You need to prove the two halves of the conditional separately. So, to go left to right, assume the antecedent $(P \land (Q \lor R))$ and aim for the consequent $(P \land (Q \lor R)) \to ((P \land Q) \lor (P \land R))$. Plainly you need to extract the two conjuncts $P$ and $(Q \lor R)$ from your assumption. And now obviously the only way forward is to use $\lor$-elimination.

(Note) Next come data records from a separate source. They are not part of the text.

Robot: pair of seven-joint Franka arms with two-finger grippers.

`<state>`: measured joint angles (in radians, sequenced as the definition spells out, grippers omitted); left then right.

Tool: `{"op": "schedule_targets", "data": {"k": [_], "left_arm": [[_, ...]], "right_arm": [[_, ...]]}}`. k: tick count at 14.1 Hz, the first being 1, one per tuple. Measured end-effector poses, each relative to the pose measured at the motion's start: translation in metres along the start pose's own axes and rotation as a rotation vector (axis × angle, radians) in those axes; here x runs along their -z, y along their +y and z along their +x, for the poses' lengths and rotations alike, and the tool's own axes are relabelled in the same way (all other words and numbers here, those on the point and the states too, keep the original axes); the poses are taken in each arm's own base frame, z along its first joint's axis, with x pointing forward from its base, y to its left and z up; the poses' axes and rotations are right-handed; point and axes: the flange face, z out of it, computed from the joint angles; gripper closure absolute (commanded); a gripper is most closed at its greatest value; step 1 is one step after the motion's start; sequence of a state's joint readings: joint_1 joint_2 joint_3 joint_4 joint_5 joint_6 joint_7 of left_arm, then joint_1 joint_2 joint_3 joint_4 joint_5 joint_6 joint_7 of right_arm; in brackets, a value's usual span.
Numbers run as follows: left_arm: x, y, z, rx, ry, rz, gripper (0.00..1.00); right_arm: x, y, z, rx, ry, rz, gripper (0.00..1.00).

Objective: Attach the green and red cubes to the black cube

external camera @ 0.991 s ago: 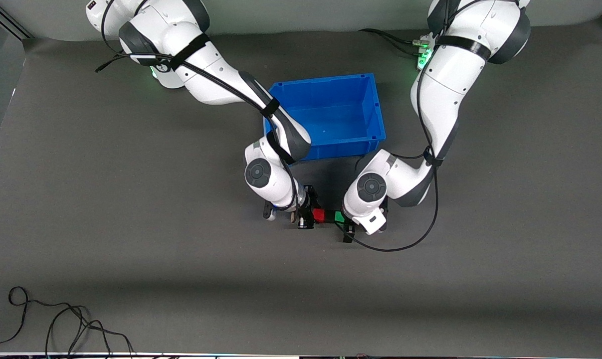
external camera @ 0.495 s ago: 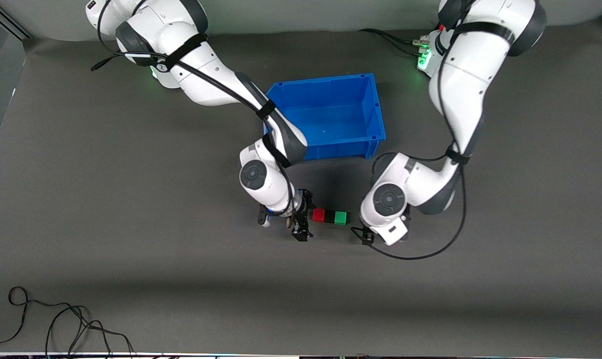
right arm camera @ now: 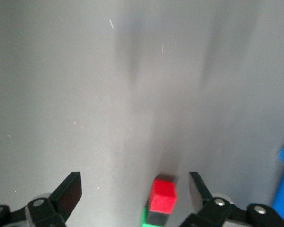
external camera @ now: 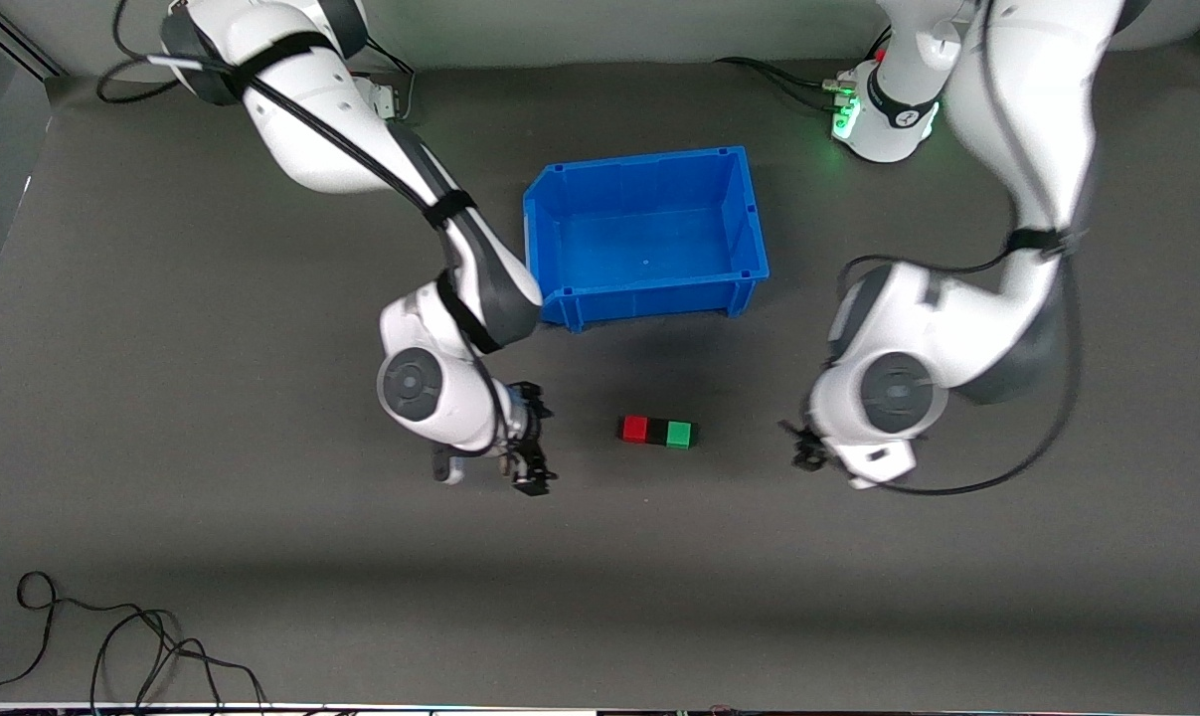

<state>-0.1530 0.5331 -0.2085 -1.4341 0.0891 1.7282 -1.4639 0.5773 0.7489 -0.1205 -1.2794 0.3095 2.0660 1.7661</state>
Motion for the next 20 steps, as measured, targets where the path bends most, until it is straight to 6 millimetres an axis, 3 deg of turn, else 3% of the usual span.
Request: {"op": "schedule_targets", "data": {"k": [4, 7, 10, 13, 15, 20], "left_arm": [[0.067, -0.066, 0.079, -0.29, -0.023, 0.025, 0.0], [0.099, -0.1, 0.101, -0.479, -0.027, 0.025, 0.0], [0.121, -0.13, 0.125, -0.673, -0.022, 0.01, 0.0], [0.136, -0.163, 0.161, -0.823, -0.015, -0.012, 0.01], [0.142, -0.18, 0.168, -0.858, -0.011, -0.016, 0.01], [0.14, -0.204, 0.145, -0.947, 0.006, -0.004, 0.01]], "right_arm": [[0.093, 0.012, 0.03, 0.209, 0.062, -0.047, 0.0], [0.165, 0.028, 0.075, 0.343, 0.071, -0.059, 0.0], [0.232, 0.059, 0.12, 0.512, 0.116, -0.062, 0.0], [0.282, 0.091, 0.145, 0.712, 0.162, -0.087, 0.0], [0.31, 0.103, 0.17, 0.824, 0.165, -0.076, 0.0], [0.36, 0.125, 0.262, 1.125, 0.175, -0.055, 0.0]]}}
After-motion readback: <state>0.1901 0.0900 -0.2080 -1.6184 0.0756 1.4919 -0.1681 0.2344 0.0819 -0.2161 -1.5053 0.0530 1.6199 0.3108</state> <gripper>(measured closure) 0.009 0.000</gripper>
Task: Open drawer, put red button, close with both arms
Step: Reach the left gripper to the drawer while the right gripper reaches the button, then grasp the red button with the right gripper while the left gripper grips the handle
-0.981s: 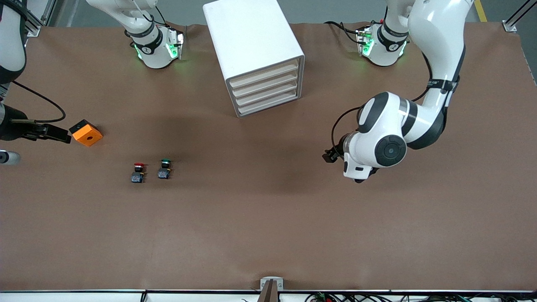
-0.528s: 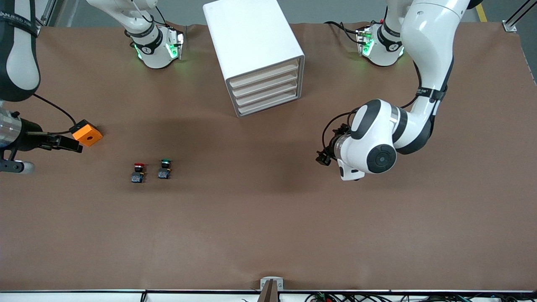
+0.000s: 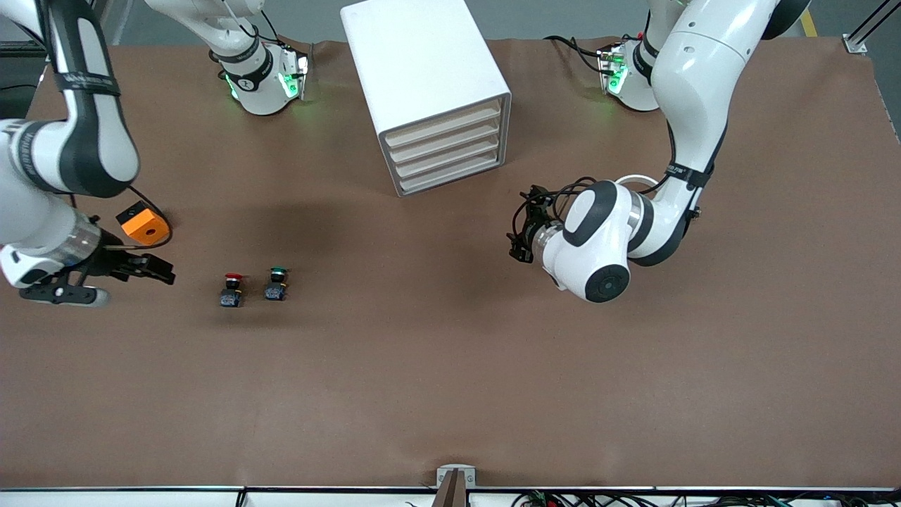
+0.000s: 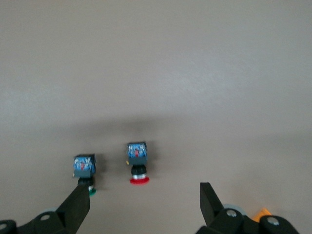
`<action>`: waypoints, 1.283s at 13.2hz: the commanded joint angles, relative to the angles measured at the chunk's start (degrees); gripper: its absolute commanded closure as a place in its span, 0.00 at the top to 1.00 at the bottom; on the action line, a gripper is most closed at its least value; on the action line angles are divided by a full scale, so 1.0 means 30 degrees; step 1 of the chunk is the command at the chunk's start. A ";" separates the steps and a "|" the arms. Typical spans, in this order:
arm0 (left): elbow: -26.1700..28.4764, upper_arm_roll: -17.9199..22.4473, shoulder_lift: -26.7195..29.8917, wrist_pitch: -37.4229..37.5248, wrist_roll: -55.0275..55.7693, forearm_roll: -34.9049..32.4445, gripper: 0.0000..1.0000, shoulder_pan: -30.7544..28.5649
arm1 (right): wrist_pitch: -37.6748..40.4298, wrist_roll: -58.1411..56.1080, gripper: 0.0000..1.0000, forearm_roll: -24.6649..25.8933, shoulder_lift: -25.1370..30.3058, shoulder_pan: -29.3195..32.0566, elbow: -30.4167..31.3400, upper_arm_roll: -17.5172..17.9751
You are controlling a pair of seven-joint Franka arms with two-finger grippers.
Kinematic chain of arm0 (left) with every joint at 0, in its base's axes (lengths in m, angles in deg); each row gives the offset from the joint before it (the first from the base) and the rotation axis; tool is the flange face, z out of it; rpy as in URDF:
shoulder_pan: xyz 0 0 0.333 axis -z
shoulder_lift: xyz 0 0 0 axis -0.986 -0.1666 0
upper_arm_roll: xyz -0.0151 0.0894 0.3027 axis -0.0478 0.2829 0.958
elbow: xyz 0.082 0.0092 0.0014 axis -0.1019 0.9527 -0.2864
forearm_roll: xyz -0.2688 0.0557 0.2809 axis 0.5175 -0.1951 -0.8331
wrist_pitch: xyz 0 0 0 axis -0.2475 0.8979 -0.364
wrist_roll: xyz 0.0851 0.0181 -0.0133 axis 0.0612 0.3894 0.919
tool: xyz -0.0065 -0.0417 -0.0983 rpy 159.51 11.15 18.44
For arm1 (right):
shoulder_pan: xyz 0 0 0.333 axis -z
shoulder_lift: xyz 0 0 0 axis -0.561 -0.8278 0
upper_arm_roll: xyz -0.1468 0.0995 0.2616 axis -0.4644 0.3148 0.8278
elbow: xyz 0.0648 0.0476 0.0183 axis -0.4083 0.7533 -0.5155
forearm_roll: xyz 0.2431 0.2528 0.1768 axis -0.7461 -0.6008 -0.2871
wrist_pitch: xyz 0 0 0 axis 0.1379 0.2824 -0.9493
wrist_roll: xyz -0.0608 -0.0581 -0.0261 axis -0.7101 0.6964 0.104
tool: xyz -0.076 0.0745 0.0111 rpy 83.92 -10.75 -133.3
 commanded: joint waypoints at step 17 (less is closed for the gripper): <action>0.0919 -0.0207 -0.2833 0.4993 0.7883 0.6707 0.82 0.1908 | -0.5988 0.2174 1.00 -0.0196 -0.5308 -0.1633 0.1543 -0.0010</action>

So you now need to fill in the following schematic proof:

$\quad|\quad(P \land (Q \lor R)) \quad\quad\text{assumption}\\ \quad|\quad P \\ \quad|\quad(Q \lor R))\\ \quad|\quad|\quad Q \quad\quad\quad\quad\quad\text{ assumption}\\ \quad|\quad|\quad ...\\ \quad|\quad|\quad ((P \land Q) \lor (P \land R))\\ \quad|\quad|\quad --\\ \quad|\quad|\quad R\quad\quad\quad\quad\quad\text{ assumption}\\ \quad|\quad|\quad ...\\ \quad|\quad|\quad ((P \land Q) \lor (P \land R))\\ \quad|\quad ((P \land Q) \lor (P \land R))\quad\text{ by or-elimination, discharging assumptions}\ Q,\ R\\ \quad (P \land (Q \lor R)) \to ((P \land Q) \lor (P \land R)) \quad\text{by conditional proof}\\ $

Do you see understand this sort of proof strategy? Do you see how to fill in the gaps??

If you do, then you'll easily be able to produce similar proofs for the reverse conditional, and likewise for the two halves of your other biconditional.

If you don't, then have a look e.g. at Paul Teller's Formal Logic Primer, freely available online.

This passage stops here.